TASK :: When you have read the listing, copy all of it without any change.

AVAILABLE DATA ::
******

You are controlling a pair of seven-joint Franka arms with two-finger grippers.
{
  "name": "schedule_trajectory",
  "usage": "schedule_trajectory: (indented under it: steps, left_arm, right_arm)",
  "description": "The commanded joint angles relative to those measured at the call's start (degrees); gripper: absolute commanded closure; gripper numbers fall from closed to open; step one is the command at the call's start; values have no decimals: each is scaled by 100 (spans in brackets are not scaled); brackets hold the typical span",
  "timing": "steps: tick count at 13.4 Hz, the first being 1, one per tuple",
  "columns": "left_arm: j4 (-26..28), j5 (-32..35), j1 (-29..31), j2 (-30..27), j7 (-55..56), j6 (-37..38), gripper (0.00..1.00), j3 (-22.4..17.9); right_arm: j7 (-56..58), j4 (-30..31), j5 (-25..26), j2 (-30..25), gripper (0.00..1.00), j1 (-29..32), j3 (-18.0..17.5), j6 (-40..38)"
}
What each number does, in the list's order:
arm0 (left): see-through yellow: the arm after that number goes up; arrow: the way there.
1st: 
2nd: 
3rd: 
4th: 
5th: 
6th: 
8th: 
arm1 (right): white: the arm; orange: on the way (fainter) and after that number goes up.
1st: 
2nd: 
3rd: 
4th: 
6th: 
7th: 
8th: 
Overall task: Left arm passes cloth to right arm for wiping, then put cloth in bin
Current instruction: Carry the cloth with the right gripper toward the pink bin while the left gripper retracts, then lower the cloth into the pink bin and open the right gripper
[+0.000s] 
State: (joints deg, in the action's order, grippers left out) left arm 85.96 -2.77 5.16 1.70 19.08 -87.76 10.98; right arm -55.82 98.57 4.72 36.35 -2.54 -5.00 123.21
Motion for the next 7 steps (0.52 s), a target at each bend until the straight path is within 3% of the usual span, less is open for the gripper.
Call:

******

EXERCISE RESPONSE ::
You are controlling a pair of seven-joint Franka arms with two-finger grippers.
{
  "name": "schedule_trajectory",
  "usage": "schedule_trajectory: (indented under it: steps, left_arm, right_arm)",
  "description": "The commanded joint angles relative to those measured at the call's start (degrees); gripper: absolute commanded closure; gripper numbers fall from closed to open; step one is the command at the call's start; values have no decimals: each is scaled by 100 (spans in brackets are not scaled); brackets hold the typical span",
  "timing": "steps: tick count at 13.4 Hz, the first being 1, one per tuple",
  "columns": "left_arm: j4 (-26..28), j5 (-32..35), j1 (-29..31), j2 (-30..27), j7 (-55..56), j6 (-37..38), gripper (0.00..1.00), j3 (-22.4..17.9); right_arm: j7 (-56..58), j4 (-30..31), j5 (-25..26), j2 (-30..25), gripper (0.00..1.00), j1 (-29..32), j3 (-18.0..17.5), j6 (-40..38)"
}
What each number does, in the list's order:
arm0 (left): see-through yellow: the arm after that number goes up; arrow: the way there.
1st: 
2nd: 
3rd: 
4th: 
5th: 
6th: 
8th: 
arm1 (right): white: the arm; orange: on the way (fainter) and after that number goes up.
1st: 
2nd: 
3rd: 
4th: 
6th: 
7th: 
8th: 
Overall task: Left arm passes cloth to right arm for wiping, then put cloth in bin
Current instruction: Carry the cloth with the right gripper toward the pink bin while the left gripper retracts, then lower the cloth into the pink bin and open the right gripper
[+0.000s] 
State: (joints deg, in the action's order, grippers left out) left arm 85.96 -2.77 5.16 1.70 19.08 -87.76 10.98; right arm -55.82 98.57 4.72 36.35 -2.54 -5.00 123.21
Motion for the next 7 steps (0.52 s), a target at each bend until the straight path is within 3% of the usual span, less is open for the gripper.
Call:

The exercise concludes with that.